Elo de ligação entre a produção e o consumo, desde sempre teve particular importância para o mercado do vinho. De fato, o rótulo é fundamental, sendo um fator decisivo na hora de se escolher um ou outro vinho.
Um rótulo, por si só, garante-nos a legalidade do produto mas não obrigatoriamente a qualidade desejada. Por todo o mundo, a idoneidade e consistência do produtor é, de fato, o que assegura o produto. Contudo, num mercado de crescente concorrência, as novas marcas apostam tanto na apresentação do vinho como na sua feitura.
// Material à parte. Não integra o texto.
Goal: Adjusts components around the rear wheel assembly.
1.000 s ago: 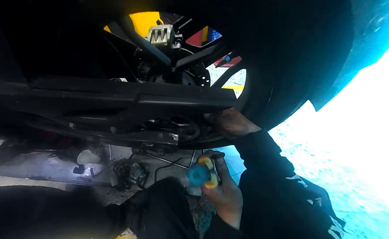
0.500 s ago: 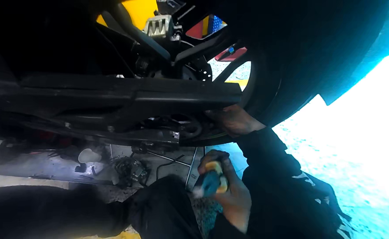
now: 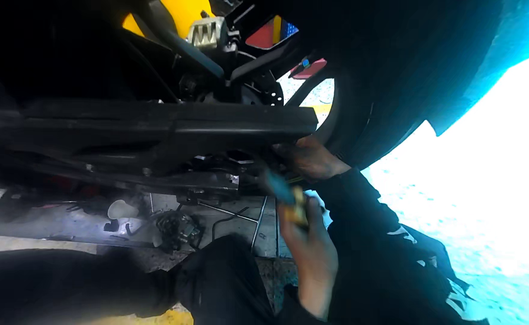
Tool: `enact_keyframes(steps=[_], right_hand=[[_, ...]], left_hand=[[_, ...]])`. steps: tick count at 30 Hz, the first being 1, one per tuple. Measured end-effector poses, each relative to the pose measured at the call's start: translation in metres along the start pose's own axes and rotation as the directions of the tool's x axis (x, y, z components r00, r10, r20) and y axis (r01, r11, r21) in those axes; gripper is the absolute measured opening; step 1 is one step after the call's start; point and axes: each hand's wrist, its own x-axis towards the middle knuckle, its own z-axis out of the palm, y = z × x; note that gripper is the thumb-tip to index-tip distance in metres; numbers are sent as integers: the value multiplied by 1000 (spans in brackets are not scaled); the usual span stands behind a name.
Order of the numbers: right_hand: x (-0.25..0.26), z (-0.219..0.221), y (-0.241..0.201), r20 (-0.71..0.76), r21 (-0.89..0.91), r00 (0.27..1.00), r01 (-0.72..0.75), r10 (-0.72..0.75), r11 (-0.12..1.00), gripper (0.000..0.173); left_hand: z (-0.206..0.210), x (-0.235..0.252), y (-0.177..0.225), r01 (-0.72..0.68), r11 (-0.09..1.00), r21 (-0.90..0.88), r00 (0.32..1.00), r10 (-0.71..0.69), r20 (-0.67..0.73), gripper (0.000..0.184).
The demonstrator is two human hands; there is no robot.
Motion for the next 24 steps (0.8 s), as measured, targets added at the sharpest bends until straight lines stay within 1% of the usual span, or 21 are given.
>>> enact_keyframes(steps=[1, 2, 4, 5, 6, 7, 8, 9, 11, 12, 14, 15, 16, 17, 18, 19, 20, 21, 22, 23, 24], right_hand=[[0, 1, 1, 13, 10, 1000, 3, -4, 1000, 22], [-1, 2, 2, 11, 11, 1000, 11, -11, 1000, 22], [3, 0, -4, 9, -53, 1000, 27, -26, 998, 21], [2, -1, -5, 5, -81, 1000, 18, -17, 997, 21], [0, -2, -3, 14, -90, 1000, 9, -8, 996, 21], [0, -3, -1, 36, -88, 999, 7, -4, 996, 22], [0, -4, 0, 50, -82, 999, 11, -7, 997, 22], [-1, -5, 0, 57, -80, 998, 22, -17, 997, 22], [3, -12, -1, 89, -93, 994, 72, -64, 993, 22], [2, -15, 1, 100, -85, 991, 93, -84, 992, 22], [1, -13, 2, 110, -70, 991, 90, -82, 994, 20], [0, -10, 2, 99, -73, 993, 77, -70, 994, 20], [-1, -8, 1, 87, -82, 994, 71, -64, 994, 19], [2, -8, -1, 75, -92, 995, 74, -67, 993, 19], [2, -8, -1, 57, -93, 996, 69, -64, 993, 19], [0, -8, 1, 44, -79, 997, 61, -58, 995, 19], [0, -7, 4, 50, -57, 997, 57, -54, 997, 19], [2, -7, 7, 66, -34, 996, 62, -60, 997, 19], [3, -7, 10, 77, -19, 995, 71, -70, 997, 18], [3, -6, 11, 84, -13, 994, 72, -71, 997, 17], [6, -7, 11, 92, -8, 992, 85, -84, 996, 18]], left_hand=[[1, -1, 4, 93, 996, -6, 996, -93, 4, 19], [1, -4, 3, 59, 998, -33, 998, -60, -25, 21], [4, -3, -9, -176, 981, -81, 980, 167, -109, 19], [3, -4, -13, -177, 982, -65, 981, 171, -91, 19], [1, -5, -12, -66, 998, -8, 997, 65, -49, 17], [1, -3, -9, 88, 996, 18, 996, -88, -3, 18], [0, -2, -6, 166, 986, 17, 986, -166, 24, 21], [0, -5, -7, 118, 993, 15, 993, -118, 0, 21], [1, -6, -16, -97, 995, 8, 994, 98, -58, 18], [-1, -7, -15, -84, 996, 23, 996, 85, -30, 17], [-2, -1, -4, 134, 991, 28, 989, -135, 65, 17], [-2, -3, -1, 140, 990, 10, 988, -140, 64, 18], [0, -5, -1, 24, 1000, -12, 999, -24, 22, 17], [3, -5, -5, -131, 991, -40, 991, 130, -39, 16], [4, -5, -10, -222, 973, -57, 973, 218, -70, 17], [3, -6, -11, -185, 982, -42, 981, 183, -66, 16], [2, -5, -8, -41, 999, -11, 998, 41, -38, 15], [1, -2, -3, 96, 995, -7, 995, -96, -14, 18], [-1, -2, -3, 102, 995, -8, 995, -102, -18, 21], [-2, -2, -7, -29, 1000, -6, 998, 28, -55, 20], [0, 0, -13, -181, 983, 0, 978, 180, -101, 19]])
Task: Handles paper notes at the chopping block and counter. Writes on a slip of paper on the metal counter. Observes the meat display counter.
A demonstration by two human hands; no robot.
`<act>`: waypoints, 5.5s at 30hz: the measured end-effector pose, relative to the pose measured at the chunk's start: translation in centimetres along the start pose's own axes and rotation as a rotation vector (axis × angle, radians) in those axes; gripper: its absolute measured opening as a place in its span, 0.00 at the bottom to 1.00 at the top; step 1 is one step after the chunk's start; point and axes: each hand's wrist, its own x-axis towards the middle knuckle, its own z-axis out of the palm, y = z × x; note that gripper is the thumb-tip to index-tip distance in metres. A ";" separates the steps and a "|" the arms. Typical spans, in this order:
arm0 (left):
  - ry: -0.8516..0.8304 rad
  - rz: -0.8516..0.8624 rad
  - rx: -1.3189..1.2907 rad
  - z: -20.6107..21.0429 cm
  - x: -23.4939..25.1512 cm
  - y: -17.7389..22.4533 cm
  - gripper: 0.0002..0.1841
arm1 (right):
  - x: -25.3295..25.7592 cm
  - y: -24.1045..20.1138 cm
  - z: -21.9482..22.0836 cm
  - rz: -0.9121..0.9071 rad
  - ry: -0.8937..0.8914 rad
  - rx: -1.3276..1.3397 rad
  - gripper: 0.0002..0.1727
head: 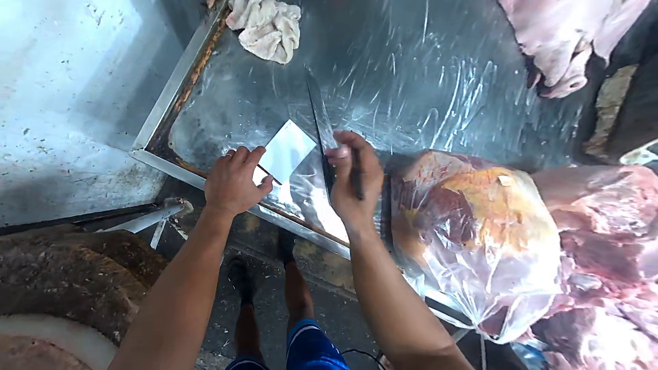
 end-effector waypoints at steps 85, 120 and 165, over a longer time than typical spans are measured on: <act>-0.008 -0.027 0.118 0.7 0.6 -0.2 0.32 | 3.5 4.9 9.8 -0.082 -0.142 0.228 0.18; -0.014 -0.025 0.128 0.6 0.7 -0.1 0.32 | 4.0 4.5 9.9 -0.034 -0.100 0.207 0.19; -0.018 -0.019 0.110 0.7 0.7 -0.3 0.33 | 5.1 5.8 9.3 -0.040 -0.170 0.161 0.17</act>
Mercê desta aposta muitos conseguem singrar no tortuoso caminho de cimentar uma nova marca de vinho. Nesta luta, os designativos especiais de qualidade têm vindo a adquirir um carácter algo promíscuo (muitos dos melhores vinhos não utilizam qualquer destes designativos), mas, ainda assim, continuam a assegurar uma melhoria de qualidade relativamente aos vinhos mais simples da mesma marca comercial - Superior, Escolha, Colheita Selecionada, Reserva, Grande Reserva, Garrafeira, entre outras designações - que auxiliam o consumidor a conhecer os melhores vinhos do produtor, mas é sobretudo com a prova e experimentação continuada que um determinado rótulo nos consegue transmitir a qualidade do vinho que está dentro da garrafa.